Of course, there is some study involved. We prefer to study writers we admire. One of them is Roger Ebert, Our Town's greatest living writer. Say what you will about his taste in film, it takes discipline and skill to make those reviews feel as though you're eavesdropping on cocktail party chatter. Ebert's health problems in recent years, leading to the loss of his ability to speak, is well documented; his writing has since taken on a sharper focus and clarity as it's become his primary means of communication.

Yesterday Ebert explored the connections between food and memory on his Sun-Times blog. Ebert's health problems also took from him the ability to eat or drink — he receives nutrition through a tube. He admitted that he didn't miss eating or drinking, especially when his memories of certain moments in his life resonate as vividly as a visit to an A&W with his father as a child:

"...(T)he frosted mug evoked for me a long-buried memory of my father and I driving in his old Plymouth to the A&W Root Beer stand (gravel driveways, carhop service, window trays) and his voice saying '...and a five-cent beer for the boy.' The smoke from his Lucky Strike in the car. The heavy summer heat.

"For nights I would wake up already focused on that small but heavy glass mug with the ice sliding from it, and the first sip of root beer. I took that sip over and over. The ice slid down across my fingers again and again. But never again."

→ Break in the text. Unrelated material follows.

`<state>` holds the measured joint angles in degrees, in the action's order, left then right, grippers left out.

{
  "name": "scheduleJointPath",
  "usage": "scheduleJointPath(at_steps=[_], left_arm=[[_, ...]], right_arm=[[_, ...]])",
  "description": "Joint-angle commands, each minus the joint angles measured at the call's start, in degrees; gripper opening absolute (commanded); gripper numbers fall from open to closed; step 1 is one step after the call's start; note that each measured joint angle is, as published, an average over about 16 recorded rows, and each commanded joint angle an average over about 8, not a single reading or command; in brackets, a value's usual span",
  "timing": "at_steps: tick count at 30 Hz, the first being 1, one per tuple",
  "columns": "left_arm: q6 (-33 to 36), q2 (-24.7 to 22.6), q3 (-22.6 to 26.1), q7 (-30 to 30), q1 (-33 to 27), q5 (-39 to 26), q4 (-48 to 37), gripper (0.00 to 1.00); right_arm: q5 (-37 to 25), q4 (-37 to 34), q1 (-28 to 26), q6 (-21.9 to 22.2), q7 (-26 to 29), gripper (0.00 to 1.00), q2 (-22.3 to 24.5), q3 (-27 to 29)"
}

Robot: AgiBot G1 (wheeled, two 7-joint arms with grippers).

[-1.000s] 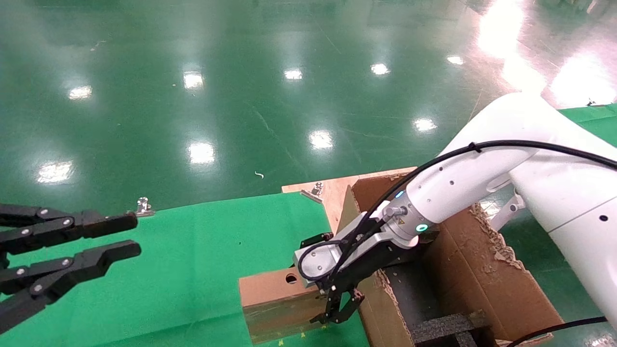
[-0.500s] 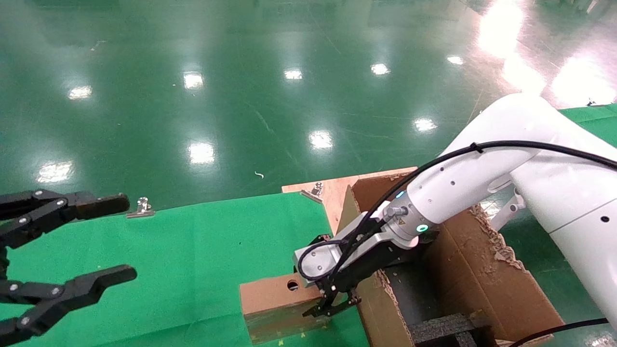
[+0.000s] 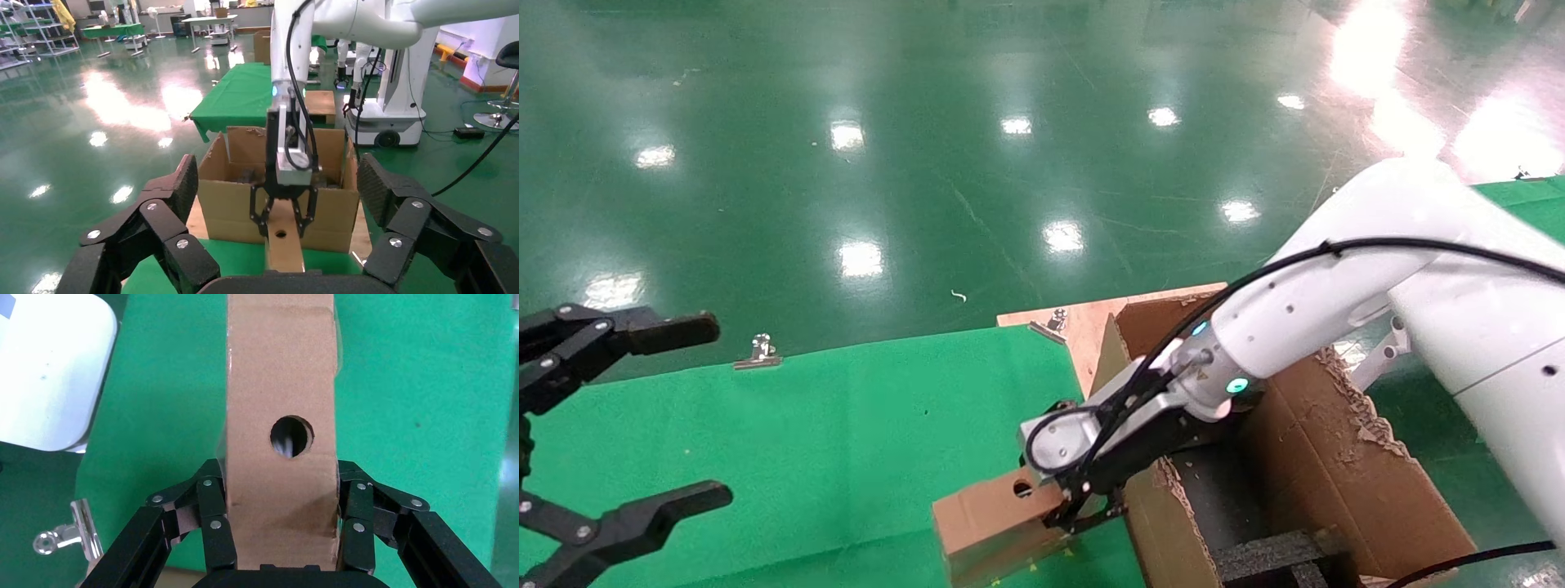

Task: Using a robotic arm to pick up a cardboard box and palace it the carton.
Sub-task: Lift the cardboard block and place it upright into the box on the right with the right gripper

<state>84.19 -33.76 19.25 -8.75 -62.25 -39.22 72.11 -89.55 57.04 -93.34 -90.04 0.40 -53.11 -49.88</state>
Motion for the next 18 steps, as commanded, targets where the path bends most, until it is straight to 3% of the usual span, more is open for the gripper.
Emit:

From there, Ebert guides the reader through vivid descriptions of such simple pleasures as a burger from Steak n' Shake, candy, and a dinner in Paris. It would be easy for Ebert to paint the story as an example of not knowing what one has until it's gone, but he never gives in to the temptation to take the essay in that direction. He does allow for one aspect of eating that he misses: the social interaction during a lunch or dinner. Which is one of many reasons he's dived so heartily into social media.

It's a compelling read that, twelve months from now, may still wind up being the best piece of food writing we'll find this year.